Task brief ::
The pictures in the listing below are to be skipped, while the lines between the line holding "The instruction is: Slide" and the line holding "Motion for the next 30", inclusive, are to be output exactly.

Data excerpts ::
---*---
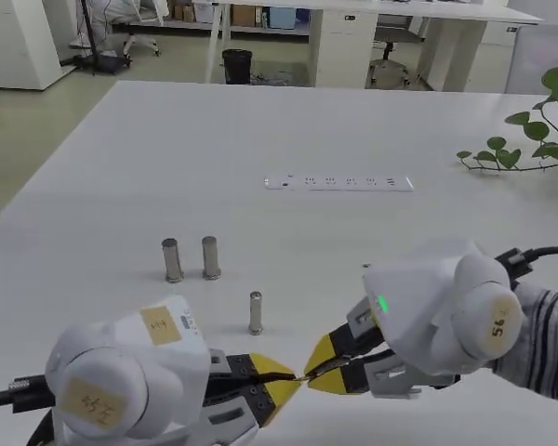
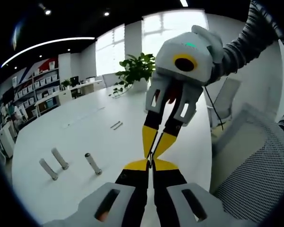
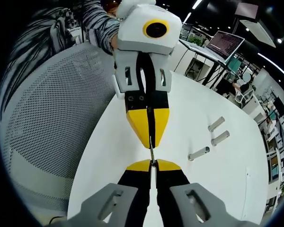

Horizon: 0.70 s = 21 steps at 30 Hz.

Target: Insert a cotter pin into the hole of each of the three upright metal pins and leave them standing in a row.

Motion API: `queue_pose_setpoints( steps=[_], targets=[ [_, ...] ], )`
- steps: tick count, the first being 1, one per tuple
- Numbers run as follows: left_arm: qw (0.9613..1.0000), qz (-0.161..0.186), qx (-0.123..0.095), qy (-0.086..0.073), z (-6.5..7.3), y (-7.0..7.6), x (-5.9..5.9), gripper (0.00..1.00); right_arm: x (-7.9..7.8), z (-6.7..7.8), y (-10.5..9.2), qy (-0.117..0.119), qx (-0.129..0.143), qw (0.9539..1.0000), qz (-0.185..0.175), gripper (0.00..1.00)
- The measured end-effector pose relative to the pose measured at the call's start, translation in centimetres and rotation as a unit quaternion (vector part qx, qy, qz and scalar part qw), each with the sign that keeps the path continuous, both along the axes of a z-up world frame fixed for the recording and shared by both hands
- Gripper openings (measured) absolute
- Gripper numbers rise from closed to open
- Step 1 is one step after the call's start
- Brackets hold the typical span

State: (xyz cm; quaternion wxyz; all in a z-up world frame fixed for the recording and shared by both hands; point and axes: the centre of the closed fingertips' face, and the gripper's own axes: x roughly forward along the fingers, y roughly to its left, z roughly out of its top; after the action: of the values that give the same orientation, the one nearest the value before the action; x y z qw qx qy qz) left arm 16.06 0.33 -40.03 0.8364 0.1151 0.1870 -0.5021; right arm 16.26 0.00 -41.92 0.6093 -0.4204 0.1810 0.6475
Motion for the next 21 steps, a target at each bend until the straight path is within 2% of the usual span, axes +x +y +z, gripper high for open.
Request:
queue_pose_setpoints(
  steps=[4, 11, 16, 17, 21],
  targets=[
    [1.0, 0.008, -0.004, 0.004, 0.0, 0.1, 0.2, 0.0, 0.1, 0.0, 0.0, -0.004, -0.006, 1.0, 0.001, 0.0],
    [0.9995, 0.031, -0.001, 0.0, -0.2, 0.5, 1.1, 0.01, 0.9, -0.3, -0.2, -0.013, -0.018, 0.9997, -0.014, 0.0],
    [0.9979, 0.064, -0.005, -0.008, -0.3, 1.3, 2.3, 0.07, 2.3, -0.7, -0.7, -0.017, -0.028, 0.998, -0.054, 0.0],
    [0.9974, 0.072, -0.006, -0.008, -0.3, 1.5, 2.5, 0.08, 2.6, -0.9, -1.1, -0.011, -0.034, 0.9962, -0.079, 0.0],
    [0.9946, 0.103, -0.002, -0.011, -0.6, 2.4, 3.7, 0.11, 3.8, -1.2, -1.3, -0.016, -0.039, 0.9938, -0.103, 0.0]
  ],
)
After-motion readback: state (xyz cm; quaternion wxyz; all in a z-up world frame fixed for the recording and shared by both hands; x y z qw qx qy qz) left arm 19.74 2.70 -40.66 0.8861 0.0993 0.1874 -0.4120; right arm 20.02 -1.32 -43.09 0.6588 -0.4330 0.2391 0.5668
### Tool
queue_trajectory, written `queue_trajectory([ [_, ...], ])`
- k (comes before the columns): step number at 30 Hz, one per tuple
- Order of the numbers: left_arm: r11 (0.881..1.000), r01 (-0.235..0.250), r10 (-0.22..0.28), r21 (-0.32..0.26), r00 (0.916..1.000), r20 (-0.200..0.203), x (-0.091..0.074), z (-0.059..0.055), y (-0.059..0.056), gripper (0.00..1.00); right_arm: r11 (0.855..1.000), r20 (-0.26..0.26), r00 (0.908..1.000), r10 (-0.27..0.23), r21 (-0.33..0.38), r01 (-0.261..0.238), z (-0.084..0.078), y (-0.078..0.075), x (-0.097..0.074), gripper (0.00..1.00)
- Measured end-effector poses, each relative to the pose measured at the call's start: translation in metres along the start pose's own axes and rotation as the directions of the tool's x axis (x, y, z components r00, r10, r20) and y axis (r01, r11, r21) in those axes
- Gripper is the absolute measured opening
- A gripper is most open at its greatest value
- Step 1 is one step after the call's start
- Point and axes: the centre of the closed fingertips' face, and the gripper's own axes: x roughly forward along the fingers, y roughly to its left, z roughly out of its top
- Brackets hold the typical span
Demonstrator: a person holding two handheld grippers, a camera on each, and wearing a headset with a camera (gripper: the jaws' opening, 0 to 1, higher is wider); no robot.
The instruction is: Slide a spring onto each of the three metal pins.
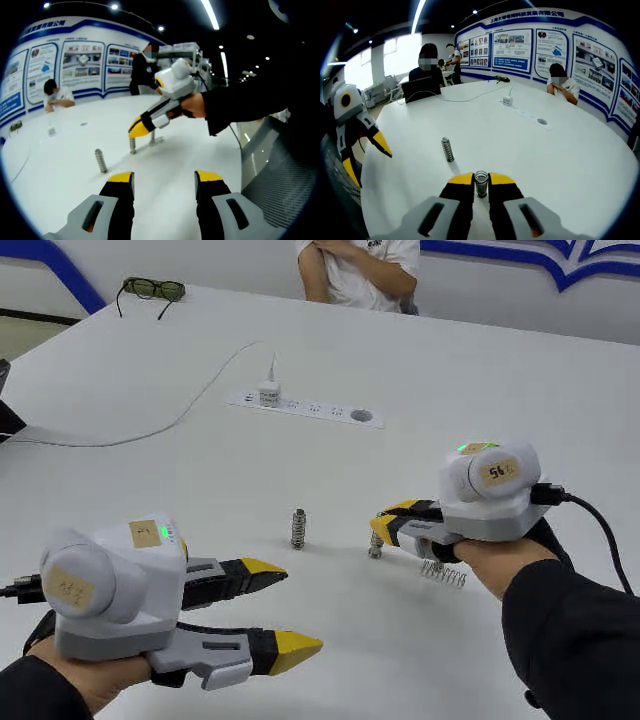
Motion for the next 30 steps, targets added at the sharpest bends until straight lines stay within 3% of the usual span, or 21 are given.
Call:
queue_trajectory([
  [8,1.000,-0.003,0.003,-0.003,1.0000,-0.002,0.000,0.000,0.001,0.49,1.000,-0.023,0.9997,-0.001,0.003,0.001,-0.011,0.002,0.006,0.12],
  [22,1.000,-0.004,0.004,-0.003,1.0000,0.000,0.000,0.000,0.001,0.49,1.000,-0.023,0.9997,0.000,-0.011,0.000,-0.011,0.003,0.007,0.15],
  [30,1.000,-0.006,0.006,0.001,1.0000,0.004,-0.001,0.002,0.001,0.49,1.000,-0.018,0.9998,-0.010,-0.028,0.009,-0.009,0.002,-0.002,0.18],
])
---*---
Your solution ::
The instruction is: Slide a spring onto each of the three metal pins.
Motion for the next 30 steps, targets added at the sharpest bends until straight lines stay within 3% of the usual span, or 21 are given.

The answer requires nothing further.